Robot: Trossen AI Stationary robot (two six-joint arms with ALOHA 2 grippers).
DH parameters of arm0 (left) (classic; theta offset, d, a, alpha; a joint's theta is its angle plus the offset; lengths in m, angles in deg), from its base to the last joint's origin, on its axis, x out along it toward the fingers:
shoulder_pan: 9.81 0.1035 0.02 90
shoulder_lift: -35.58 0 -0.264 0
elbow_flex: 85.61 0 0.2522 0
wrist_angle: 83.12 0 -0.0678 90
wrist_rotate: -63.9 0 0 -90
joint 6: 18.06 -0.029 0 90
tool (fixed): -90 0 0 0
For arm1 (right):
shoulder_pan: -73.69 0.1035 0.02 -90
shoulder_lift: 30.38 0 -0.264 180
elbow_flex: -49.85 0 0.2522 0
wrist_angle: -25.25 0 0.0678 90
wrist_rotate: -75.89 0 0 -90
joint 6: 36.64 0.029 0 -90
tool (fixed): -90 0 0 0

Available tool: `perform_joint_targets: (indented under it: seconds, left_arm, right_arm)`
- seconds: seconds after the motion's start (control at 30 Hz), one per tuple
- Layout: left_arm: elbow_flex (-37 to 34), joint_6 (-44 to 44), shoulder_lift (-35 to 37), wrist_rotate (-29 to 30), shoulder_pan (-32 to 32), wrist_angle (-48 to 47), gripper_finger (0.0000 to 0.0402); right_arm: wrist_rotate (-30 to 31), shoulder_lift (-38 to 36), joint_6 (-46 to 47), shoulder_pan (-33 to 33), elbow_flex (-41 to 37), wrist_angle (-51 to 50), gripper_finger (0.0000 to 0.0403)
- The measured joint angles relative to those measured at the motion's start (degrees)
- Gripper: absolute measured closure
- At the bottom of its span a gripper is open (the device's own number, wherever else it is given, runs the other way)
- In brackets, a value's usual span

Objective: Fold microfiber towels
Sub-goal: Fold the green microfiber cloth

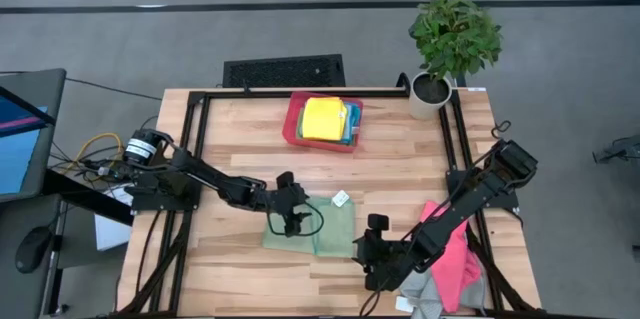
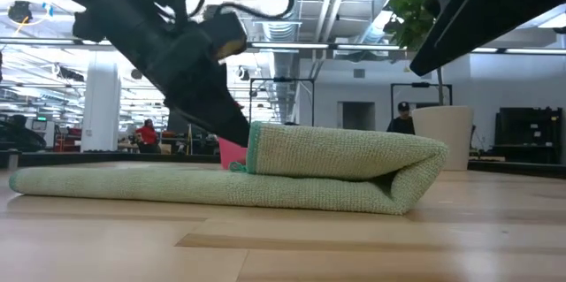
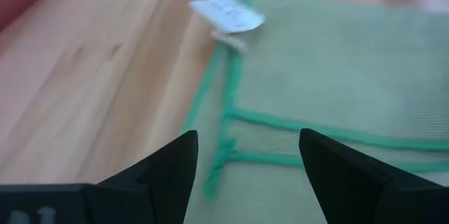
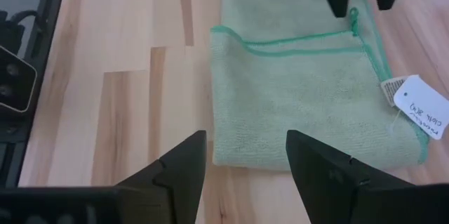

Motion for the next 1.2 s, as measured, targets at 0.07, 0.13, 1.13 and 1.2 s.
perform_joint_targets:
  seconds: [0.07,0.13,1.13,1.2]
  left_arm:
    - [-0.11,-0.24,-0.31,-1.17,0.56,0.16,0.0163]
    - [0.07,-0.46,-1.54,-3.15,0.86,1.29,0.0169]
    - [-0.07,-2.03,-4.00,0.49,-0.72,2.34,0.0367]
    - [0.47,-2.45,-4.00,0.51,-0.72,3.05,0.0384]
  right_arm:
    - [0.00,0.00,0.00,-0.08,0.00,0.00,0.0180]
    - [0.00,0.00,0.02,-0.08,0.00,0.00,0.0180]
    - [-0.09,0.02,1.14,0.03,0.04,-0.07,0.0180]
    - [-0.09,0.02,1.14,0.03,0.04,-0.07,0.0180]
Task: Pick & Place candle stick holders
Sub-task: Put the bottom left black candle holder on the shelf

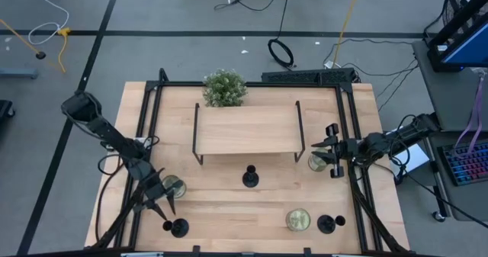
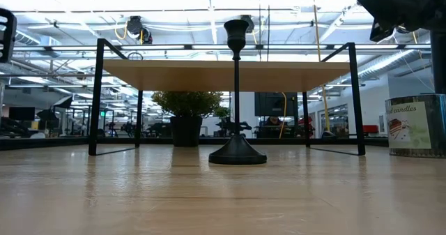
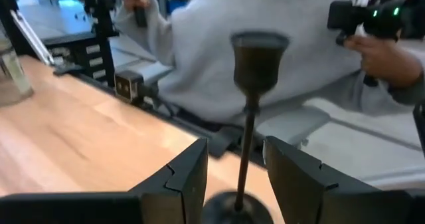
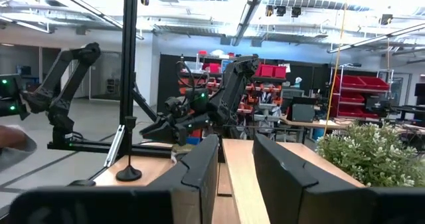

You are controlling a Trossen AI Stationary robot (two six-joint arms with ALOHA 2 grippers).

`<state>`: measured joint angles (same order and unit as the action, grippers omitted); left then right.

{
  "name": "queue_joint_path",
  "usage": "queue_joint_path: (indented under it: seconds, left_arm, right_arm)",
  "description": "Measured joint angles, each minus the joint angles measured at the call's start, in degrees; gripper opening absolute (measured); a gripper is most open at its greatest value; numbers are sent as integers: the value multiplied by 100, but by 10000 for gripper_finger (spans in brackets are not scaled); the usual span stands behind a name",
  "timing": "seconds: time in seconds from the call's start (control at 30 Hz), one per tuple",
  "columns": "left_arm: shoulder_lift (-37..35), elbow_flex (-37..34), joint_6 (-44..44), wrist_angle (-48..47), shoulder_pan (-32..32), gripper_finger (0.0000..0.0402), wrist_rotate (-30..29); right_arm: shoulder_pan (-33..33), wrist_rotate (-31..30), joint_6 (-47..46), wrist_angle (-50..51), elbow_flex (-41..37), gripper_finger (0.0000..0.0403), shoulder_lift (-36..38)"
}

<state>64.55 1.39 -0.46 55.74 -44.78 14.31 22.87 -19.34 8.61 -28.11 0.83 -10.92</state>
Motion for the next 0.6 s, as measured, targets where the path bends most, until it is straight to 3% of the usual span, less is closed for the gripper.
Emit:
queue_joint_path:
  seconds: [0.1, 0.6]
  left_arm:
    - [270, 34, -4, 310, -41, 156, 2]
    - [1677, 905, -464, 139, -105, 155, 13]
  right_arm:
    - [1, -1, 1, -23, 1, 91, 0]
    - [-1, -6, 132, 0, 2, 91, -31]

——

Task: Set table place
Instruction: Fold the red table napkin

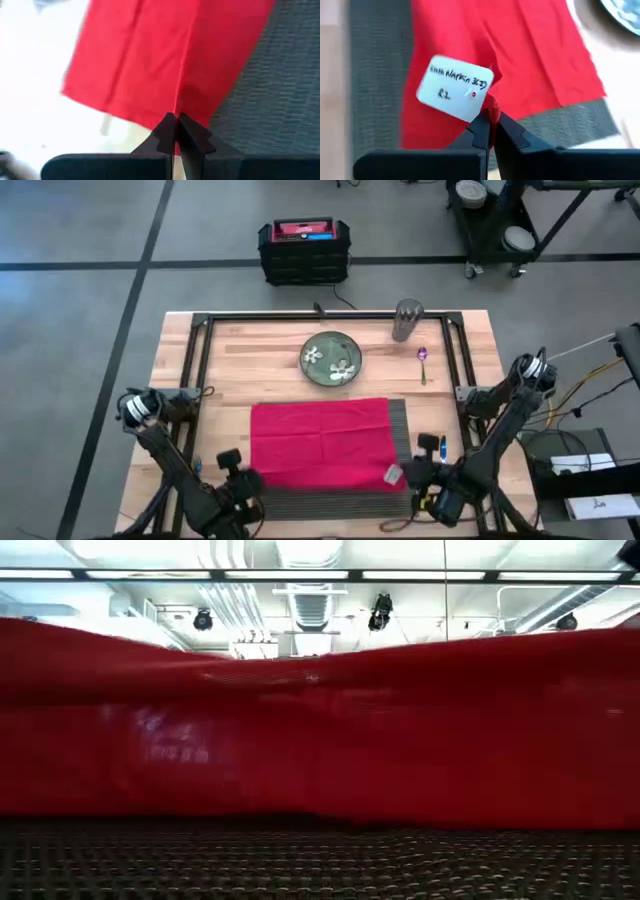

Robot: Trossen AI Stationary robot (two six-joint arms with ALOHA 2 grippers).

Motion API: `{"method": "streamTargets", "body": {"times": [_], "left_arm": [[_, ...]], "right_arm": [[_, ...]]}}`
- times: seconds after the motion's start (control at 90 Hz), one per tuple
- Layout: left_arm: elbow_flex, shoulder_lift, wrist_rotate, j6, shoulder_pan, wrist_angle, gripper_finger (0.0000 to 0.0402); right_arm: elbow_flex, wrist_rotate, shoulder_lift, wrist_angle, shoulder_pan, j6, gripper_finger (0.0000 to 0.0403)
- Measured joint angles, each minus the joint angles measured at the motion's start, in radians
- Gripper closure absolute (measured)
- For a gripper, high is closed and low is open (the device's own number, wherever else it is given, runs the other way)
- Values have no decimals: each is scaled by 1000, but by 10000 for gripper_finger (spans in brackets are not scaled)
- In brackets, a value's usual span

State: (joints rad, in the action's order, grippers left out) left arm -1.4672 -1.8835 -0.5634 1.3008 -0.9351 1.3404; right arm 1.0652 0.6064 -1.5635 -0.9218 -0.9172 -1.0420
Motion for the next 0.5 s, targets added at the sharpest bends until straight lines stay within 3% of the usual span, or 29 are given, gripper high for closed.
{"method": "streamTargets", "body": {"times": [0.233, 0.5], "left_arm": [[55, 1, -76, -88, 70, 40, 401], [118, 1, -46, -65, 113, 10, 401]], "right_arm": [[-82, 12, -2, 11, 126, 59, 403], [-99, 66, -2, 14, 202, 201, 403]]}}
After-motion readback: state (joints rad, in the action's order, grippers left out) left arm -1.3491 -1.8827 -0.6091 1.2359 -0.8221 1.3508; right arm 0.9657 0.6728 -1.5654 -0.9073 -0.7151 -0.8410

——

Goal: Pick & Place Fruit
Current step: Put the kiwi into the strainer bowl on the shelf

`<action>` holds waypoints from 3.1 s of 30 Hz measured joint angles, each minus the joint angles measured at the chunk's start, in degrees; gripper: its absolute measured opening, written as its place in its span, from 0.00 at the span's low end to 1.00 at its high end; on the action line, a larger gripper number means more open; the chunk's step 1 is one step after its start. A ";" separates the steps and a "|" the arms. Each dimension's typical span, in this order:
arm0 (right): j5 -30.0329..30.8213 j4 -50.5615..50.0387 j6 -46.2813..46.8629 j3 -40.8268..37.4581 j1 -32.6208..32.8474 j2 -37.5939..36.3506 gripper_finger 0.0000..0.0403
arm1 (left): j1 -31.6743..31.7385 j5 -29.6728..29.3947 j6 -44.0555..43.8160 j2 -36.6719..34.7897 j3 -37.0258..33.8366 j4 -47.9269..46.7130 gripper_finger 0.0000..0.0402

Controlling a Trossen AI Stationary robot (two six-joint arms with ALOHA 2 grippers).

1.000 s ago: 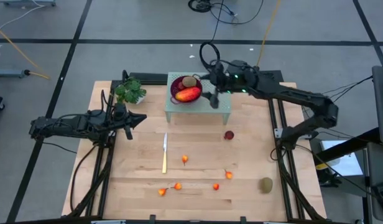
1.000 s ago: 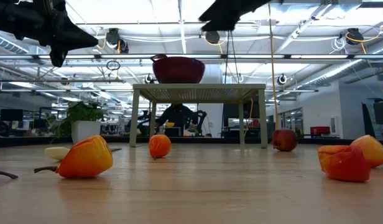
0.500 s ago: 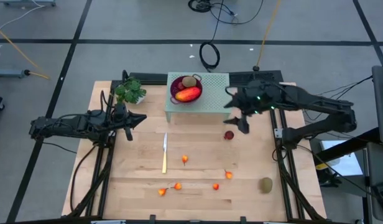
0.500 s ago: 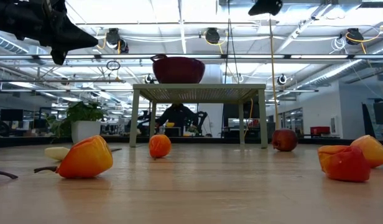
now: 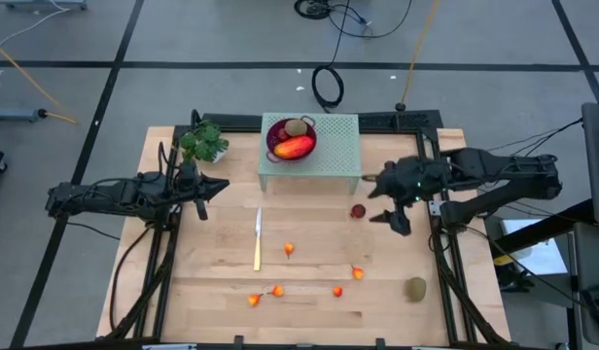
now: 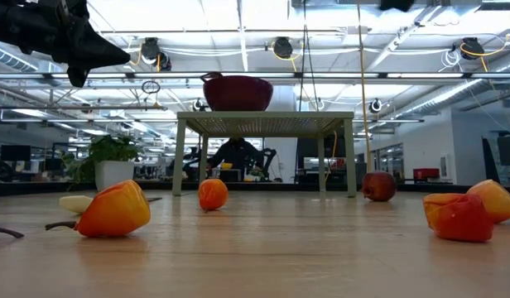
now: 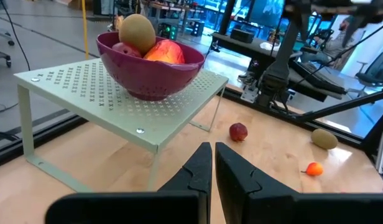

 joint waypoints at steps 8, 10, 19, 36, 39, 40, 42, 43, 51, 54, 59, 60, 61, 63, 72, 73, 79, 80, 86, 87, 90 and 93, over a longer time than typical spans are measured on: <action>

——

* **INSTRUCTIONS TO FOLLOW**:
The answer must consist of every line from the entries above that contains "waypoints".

* **TASK ANSWER**:
`<action>` holds waypoints from 3.1 s of 30 Hz measured joint angles, each minus the joint angles measured at the chunk's start, in degrees; gripper: its absolute measured opening, written as its place in its span, from 0.00 at the span's low end to 1.00 at its high end; on the action line, a larger gripper number means more open; the chunk's step 1 is one step after its start. A ";" separates the steps and a "|" the arms. Each dimension's typical span, in this order:
 joint waypoints at steps 8, 10, 19, 36, 39, 40, 42, 43, 51, 54, 59, 60, 61, 63, 72, 73, 79, 80, 86, 87, 90 and 93, over a longer time than typical spans are measured on: <action>

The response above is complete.